What to do.
Once you find the line containing "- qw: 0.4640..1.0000" in the data below, copy it and each following line exactly, up to and including the line containing "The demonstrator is", and nothing else.

+++ Given records

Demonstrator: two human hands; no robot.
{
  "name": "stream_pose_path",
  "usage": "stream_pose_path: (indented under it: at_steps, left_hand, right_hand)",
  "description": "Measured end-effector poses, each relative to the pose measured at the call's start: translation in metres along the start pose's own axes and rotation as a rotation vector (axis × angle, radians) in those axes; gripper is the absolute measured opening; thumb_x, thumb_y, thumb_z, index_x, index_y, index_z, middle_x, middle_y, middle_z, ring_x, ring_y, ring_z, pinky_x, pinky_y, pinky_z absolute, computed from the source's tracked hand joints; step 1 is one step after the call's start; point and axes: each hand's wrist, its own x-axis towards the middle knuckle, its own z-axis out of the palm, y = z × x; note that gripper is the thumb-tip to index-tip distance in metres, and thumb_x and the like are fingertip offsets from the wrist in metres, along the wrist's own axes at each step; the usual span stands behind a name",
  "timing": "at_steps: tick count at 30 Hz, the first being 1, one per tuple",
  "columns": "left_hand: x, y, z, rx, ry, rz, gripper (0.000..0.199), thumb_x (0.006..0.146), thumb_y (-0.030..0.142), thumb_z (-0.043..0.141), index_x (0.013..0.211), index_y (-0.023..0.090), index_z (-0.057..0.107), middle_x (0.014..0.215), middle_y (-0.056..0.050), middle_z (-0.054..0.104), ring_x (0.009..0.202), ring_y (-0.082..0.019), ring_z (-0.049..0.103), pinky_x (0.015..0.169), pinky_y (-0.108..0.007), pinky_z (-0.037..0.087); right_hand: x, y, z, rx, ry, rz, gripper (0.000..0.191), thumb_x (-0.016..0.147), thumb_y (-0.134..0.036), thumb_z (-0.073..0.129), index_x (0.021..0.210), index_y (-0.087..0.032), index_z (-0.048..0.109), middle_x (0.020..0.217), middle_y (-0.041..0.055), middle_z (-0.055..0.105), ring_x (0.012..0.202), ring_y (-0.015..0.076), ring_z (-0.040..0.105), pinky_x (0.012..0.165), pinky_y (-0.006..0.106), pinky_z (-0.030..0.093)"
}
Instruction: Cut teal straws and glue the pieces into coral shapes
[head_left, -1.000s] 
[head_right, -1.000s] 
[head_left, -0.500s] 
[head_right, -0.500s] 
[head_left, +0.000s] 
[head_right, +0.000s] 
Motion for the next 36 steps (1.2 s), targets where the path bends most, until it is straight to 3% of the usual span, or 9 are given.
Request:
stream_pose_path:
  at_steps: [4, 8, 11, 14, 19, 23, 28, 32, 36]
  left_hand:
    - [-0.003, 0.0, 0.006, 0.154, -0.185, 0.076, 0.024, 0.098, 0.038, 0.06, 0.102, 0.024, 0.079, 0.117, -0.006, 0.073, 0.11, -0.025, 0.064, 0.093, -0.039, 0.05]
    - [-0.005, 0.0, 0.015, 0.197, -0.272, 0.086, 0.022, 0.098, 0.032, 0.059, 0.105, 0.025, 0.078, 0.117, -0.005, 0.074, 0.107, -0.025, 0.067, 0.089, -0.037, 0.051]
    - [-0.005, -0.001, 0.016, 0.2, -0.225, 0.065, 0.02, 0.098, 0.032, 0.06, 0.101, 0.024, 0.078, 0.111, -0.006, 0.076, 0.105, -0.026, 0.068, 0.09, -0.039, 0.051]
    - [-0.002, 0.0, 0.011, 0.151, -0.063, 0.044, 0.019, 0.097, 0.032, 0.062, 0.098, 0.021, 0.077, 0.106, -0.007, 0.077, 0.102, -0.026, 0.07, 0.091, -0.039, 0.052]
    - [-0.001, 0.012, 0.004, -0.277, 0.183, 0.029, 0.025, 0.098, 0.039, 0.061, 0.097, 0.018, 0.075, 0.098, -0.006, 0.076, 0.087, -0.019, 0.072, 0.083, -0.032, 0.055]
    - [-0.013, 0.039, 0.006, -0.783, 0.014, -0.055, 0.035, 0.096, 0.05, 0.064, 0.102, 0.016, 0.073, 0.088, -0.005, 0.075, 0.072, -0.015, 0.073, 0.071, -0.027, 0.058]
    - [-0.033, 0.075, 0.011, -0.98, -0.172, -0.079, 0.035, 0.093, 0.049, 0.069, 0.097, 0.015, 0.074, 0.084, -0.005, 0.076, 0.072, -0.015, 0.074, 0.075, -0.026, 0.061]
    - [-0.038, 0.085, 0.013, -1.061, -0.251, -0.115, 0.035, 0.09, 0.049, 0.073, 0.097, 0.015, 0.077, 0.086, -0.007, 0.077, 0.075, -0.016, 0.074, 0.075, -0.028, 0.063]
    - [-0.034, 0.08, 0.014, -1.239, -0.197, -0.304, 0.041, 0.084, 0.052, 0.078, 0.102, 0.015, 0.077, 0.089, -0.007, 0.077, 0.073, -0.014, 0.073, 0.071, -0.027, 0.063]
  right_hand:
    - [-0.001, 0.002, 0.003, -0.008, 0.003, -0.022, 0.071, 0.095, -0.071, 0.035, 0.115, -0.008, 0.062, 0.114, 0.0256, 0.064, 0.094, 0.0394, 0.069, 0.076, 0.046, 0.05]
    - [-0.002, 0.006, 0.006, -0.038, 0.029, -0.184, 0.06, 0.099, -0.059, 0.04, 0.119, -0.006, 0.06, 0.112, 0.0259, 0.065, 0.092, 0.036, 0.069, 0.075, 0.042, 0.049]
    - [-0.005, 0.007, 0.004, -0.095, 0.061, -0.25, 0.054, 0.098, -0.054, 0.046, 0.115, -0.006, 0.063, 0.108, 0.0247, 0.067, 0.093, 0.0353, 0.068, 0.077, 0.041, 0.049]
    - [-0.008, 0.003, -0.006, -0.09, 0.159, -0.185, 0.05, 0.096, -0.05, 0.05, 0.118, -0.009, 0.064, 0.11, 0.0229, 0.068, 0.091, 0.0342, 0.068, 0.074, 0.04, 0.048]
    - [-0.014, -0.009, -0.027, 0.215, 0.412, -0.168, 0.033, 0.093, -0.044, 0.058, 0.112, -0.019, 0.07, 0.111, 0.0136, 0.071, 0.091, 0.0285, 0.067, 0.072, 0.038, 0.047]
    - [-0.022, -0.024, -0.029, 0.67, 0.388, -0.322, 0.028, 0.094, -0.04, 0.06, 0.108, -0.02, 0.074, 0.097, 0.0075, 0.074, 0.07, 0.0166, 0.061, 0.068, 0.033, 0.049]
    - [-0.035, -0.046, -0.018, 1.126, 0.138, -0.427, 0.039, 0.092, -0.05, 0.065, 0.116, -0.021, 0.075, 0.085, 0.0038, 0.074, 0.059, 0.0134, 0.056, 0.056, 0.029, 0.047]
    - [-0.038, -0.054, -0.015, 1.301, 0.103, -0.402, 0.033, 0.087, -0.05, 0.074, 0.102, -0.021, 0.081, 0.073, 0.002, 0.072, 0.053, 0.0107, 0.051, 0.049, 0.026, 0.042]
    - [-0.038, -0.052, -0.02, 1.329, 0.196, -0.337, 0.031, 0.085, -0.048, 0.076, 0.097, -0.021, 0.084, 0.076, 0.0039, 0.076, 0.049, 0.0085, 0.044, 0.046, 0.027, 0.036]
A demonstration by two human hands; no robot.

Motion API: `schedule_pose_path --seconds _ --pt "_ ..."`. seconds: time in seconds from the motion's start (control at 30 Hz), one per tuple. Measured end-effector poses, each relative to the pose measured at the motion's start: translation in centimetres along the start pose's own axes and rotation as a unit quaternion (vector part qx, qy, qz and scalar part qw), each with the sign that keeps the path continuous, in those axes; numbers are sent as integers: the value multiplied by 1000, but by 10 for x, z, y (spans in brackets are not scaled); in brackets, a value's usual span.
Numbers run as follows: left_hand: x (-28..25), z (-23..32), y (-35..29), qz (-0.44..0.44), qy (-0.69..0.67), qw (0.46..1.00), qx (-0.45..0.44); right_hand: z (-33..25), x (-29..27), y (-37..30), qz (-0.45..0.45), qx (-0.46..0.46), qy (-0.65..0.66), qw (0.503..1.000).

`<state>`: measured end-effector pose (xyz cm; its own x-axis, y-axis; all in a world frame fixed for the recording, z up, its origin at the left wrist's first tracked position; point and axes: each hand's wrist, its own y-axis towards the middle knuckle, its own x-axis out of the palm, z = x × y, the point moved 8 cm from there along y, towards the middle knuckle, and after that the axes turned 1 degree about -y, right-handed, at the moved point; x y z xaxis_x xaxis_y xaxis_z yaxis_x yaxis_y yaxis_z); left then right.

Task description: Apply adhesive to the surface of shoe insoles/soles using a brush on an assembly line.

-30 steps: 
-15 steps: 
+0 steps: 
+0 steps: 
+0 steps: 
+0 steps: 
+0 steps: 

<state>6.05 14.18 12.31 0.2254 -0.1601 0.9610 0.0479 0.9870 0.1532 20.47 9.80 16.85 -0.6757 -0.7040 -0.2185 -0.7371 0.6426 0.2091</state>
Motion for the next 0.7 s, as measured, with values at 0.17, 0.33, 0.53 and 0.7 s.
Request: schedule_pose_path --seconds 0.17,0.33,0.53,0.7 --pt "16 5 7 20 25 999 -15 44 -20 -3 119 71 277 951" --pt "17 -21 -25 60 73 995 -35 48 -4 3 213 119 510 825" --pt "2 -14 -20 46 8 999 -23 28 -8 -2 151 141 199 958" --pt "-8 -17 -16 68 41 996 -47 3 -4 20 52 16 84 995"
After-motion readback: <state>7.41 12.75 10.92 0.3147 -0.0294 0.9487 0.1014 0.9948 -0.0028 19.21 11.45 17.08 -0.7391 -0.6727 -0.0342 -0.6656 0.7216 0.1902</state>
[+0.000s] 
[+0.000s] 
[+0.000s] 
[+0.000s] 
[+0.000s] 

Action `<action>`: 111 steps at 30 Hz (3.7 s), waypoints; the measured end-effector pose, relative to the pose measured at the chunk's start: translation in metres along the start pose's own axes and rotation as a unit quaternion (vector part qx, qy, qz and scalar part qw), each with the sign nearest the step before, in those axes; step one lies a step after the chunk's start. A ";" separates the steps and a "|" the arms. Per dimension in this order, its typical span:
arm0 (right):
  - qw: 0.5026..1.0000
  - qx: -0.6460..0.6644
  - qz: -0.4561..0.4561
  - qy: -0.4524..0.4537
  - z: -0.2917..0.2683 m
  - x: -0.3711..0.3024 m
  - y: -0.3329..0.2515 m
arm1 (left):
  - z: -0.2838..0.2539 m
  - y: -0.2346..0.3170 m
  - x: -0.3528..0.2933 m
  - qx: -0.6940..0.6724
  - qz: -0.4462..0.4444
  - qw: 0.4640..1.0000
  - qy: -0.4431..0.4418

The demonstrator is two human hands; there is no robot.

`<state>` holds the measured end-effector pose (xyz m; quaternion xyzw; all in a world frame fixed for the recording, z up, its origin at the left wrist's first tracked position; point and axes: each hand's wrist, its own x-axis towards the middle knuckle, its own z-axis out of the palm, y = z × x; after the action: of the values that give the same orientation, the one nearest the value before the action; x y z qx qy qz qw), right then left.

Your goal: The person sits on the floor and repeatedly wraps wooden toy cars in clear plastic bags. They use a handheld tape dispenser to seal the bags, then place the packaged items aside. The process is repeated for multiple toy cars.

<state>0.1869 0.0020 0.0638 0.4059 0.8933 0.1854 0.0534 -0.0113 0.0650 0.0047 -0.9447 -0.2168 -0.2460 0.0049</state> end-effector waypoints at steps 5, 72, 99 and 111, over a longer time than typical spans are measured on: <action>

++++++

Written answer.
  - qw: 0.4640..1.0000
  - qy: -0.4431..0.4418

The demonstrator is two human hands; there is no robot.

No more output will be produced.